# WHAT IS REQUIRED:
Your answer must be the full listing below, restated word for word, with no pictures in it.

(PROVIDED DATA Opens)

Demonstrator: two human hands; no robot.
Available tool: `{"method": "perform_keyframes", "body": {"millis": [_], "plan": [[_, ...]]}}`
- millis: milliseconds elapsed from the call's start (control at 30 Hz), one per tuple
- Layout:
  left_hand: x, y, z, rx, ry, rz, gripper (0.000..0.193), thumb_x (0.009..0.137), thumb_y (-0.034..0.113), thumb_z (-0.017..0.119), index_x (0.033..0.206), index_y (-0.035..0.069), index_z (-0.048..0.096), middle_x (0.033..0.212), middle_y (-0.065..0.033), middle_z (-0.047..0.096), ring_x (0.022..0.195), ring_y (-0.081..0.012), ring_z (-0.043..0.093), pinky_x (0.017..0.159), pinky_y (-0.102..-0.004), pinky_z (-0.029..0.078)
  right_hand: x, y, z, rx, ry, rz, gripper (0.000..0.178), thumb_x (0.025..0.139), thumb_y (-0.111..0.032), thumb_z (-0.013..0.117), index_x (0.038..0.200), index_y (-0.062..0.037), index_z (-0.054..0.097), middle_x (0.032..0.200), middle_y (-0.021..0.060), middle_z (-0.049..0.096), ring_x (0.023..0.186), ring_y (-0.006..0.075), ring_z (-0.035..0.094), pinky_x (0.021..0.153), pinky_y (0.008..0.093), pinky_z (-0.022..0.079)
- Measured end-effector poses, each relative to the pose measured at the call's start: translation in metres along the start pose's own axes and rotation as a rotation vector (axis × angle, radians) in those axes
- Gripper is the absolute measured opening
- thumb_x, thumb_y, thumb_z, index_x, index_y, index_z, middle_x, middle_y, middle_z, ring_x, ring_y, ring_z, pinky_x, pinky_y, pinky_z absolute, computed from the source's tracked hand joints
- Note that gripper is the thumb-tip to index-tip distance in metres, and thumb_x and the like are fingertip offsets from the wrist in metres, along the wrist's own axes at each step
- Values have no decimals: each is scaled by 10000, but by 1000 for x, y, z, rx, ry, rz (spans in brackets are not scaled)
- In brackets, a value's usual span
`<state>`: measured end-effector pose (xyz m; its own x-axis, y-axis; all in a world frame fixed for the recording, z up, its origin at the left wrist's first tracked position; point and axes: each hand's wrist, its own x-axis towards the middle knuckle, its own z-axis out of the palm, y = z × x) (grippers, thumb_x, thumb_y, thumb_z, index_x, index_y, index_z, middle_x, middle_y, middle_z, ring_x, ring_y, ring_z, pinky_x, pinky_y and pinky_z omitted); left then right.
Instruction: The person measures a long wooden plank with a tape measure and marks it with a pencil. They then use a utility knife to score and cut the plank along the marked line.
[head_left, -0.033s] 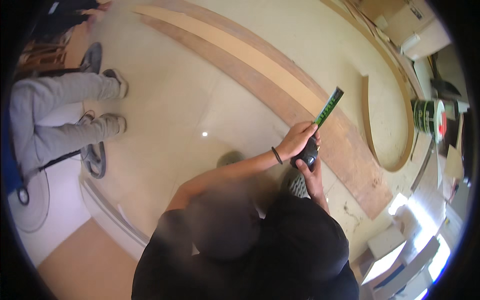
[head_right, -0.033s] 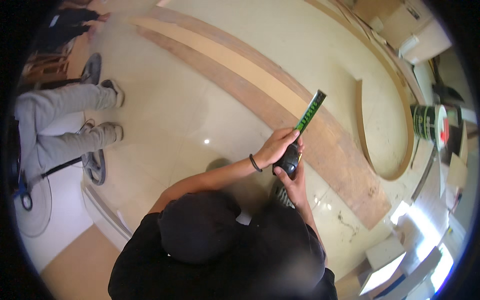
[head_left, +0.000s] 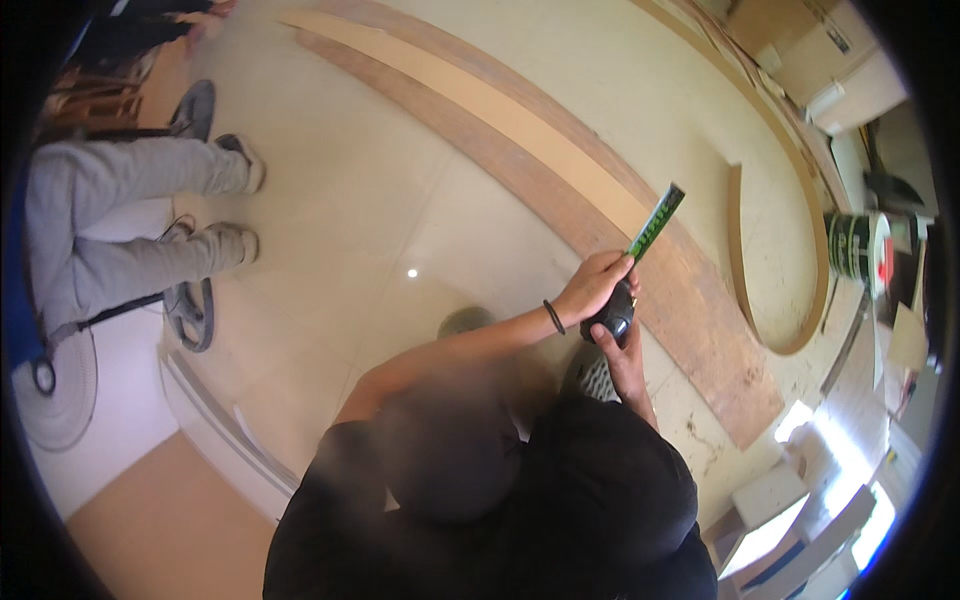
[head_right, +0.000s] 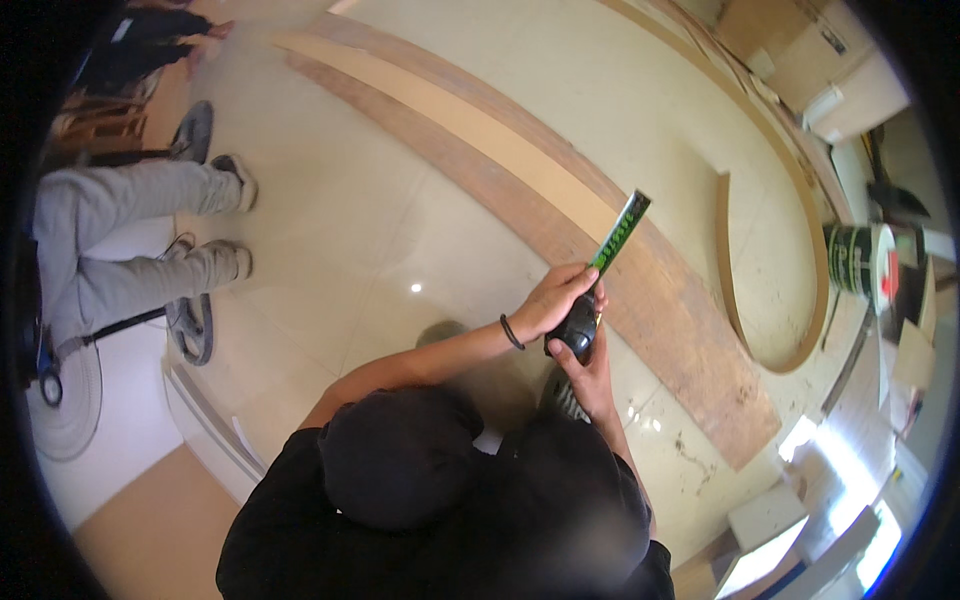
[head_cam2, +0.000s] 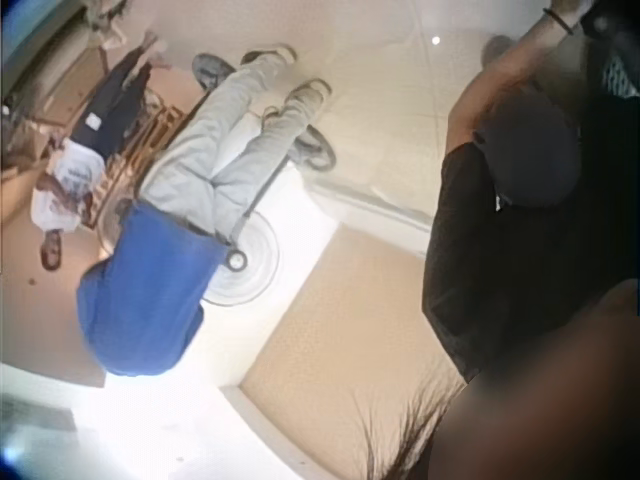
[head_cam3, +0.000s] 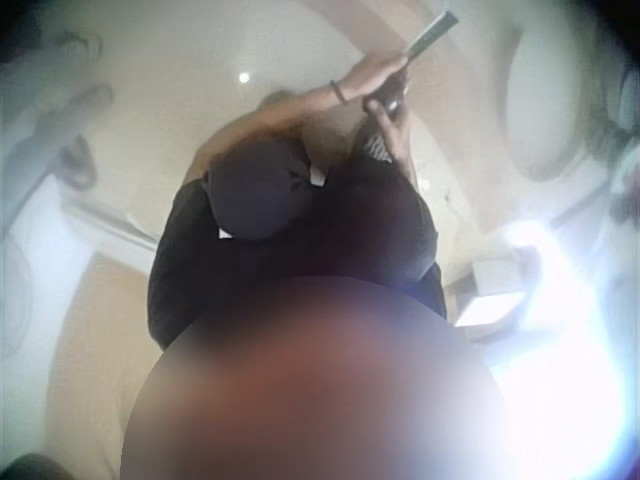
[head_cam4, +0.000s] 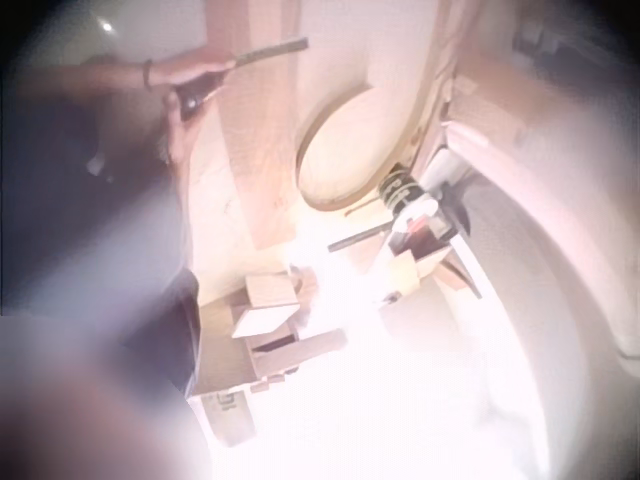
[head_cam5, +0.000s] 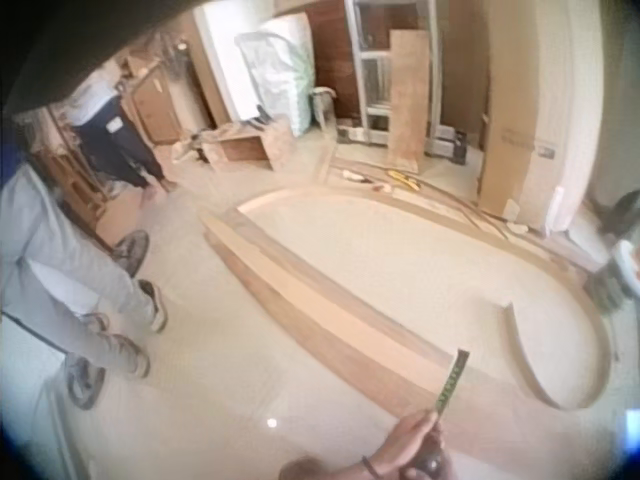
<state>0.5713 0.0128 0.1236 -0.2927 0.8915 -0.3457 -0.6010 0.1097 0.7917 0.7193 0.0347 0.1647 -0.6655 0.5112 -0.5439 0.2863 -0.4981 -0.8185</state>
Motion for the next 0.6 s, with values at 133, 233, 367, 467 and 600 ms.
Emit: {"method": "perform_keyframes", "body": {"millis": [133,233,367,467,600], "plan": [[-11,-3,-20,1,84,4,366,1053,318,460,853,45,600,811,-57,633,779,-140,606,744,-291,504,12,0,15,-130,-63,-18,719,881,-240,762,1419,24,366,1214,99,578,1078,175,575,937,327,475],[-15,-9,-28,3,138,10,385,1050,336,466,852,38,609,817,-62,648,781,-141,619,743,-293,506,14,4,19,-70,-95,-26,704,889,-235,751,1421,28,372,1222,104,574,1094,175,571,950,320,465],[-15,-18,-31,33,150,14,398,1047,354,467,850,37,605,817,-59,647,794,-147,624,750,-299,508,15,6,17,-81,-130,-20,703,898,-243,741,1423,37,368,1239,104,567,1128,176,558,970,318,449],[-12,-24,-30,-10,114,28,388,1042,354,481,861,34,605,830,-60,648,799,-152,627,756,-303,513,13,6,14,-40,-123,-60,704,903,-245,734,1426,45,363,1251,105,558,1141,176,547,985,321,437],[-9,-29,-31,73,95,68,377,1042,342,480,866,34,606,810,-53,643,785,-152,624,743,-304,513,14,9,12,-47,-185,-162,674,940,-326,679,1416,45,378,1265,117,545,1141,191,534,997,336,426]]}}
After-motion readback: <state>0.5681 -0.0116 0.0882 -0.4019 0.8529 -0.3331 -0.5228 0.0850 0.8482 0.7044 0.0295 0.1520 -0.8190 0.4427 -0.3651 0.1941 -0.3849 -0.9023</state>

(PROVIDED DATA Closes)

# ANSWER SPACE:
Demonstrator: two human hands; no robot.
Available tool: `{"method": "perform_keyframes", "body": {"millis": [_], "plan": [[_, ...]]}}`
- millis: milliseconds elapsed from the call's start (control at 30 Hz), one per tuple
- Layout:
  left_hand: x, y, z, rx, ry, rz, gripper (0.000..0.193), thumb_x (0.009..0.137), thumb_y (-0.034..0.113), thumb_z (-0.017..0.119), index_x (0.033..0.206), index_y (-0.035..0.069), index_z (-0.048..0.096), middle_x (0.033..0.212), middle_y (-0.065..0.033), middle_z (-0.047..0.096), ring_x (0.022..0.195), ring_y (-0.081..0.012), ring_z (-0.043..0.093), pinky_x (0.017..0.159), pinky_y (-0.102..-0.004), pinky_z (-0.029..0.078)
  right_hand: x, y, z, rx, ry, rz, gripper (0.000..0.178), thumb_x (0.025..0.139), thumb_y (-0.111..0.032), thumb_z (-0.013..0.117), index_x (0.038..0.200), index_y (-0.062..0.037), index_z (-0.054..0.097), middle_x (0.032..0.200), middle_y (-0.021..0.060), middle_z (-0.049..0.096), ring_x (0.023..0.186), ring_y (-0.006..0.075), ring_z (-0.035..0.094), pinky_x (0.021..0.153), pinky_y (0.008..0.093), pinky_z (-0.022..0.079)
- Measured end-effector poses, each relative to the pose measured at the call's start: translation in metres along the start pose's own axes and rotation as a rotation vector (axis × angle, radians) in those axes
- Gripper is the absolute measured opening
- thumb_x, thumb_y, thumb_z, index_x, index_y, index_z, middle_x, middle_y, middle_z, ring_x, ring_y, ring_z, pinky_x, pinky_y, pinky_z absolute, computed from the source's tracked hand joints
- Note that gripper is the thumb-tip to index-tip distance in metres, and thumb_x and the like are fingertip offsets from the wrist in metres, along the wrist's own axes at each step
- Values have no decimals: each is scaled by 10000, but by 1000 for x, y, z, rx, ry, rz (spans in brackets are not scaled)
- In brackets, a value's usual span
`<state>`: measured end-effector pose (xyz m; its own x-axis, y-axis; all in a world frame fixed for the recording, z up, its origin at the left wrist's first tracked position; point and axes: each hand's wrist, its own x-axis towards the middle knuckle, its own z-axis out of the palm, y = z × x) (grippers, thumb_x, thumb_y, thumb_z, index_x, index_y, index_z, middle_x, middle_y, middle_z, ring_x, ring_y, ring_z, pinky_x, pinky_y and pinky_z omitted); left then right.
Instruction: The person measures a long wooden plank with a tape measure and marks it with a pencil. They then use a utility knife to score and cut the plank along the marked line.
[head_left, -0.033s] 
[head_right, -0.033s] 
[head_left, +0.000s] 
[head_right, +0.000s] 
[head_cam2, +0.000s] 
[head_cam3, +0.000s] 
[head_cam4, +0.000s] 
[head_cam5, +0.000s] 
<state>0.5713 0.0128 0.1236 -0.2927 0.8915 -0.3457 -0.6010 0.1097 0.7917 0.7193 0.0347 0.1647 -0.6655 0.5112 -0.5439 0.2863 -0.4981 -0.8185</state>
Motion for the next 0.6 s, with values at 133, 233, 367, 467 and 600 ms.
Emit: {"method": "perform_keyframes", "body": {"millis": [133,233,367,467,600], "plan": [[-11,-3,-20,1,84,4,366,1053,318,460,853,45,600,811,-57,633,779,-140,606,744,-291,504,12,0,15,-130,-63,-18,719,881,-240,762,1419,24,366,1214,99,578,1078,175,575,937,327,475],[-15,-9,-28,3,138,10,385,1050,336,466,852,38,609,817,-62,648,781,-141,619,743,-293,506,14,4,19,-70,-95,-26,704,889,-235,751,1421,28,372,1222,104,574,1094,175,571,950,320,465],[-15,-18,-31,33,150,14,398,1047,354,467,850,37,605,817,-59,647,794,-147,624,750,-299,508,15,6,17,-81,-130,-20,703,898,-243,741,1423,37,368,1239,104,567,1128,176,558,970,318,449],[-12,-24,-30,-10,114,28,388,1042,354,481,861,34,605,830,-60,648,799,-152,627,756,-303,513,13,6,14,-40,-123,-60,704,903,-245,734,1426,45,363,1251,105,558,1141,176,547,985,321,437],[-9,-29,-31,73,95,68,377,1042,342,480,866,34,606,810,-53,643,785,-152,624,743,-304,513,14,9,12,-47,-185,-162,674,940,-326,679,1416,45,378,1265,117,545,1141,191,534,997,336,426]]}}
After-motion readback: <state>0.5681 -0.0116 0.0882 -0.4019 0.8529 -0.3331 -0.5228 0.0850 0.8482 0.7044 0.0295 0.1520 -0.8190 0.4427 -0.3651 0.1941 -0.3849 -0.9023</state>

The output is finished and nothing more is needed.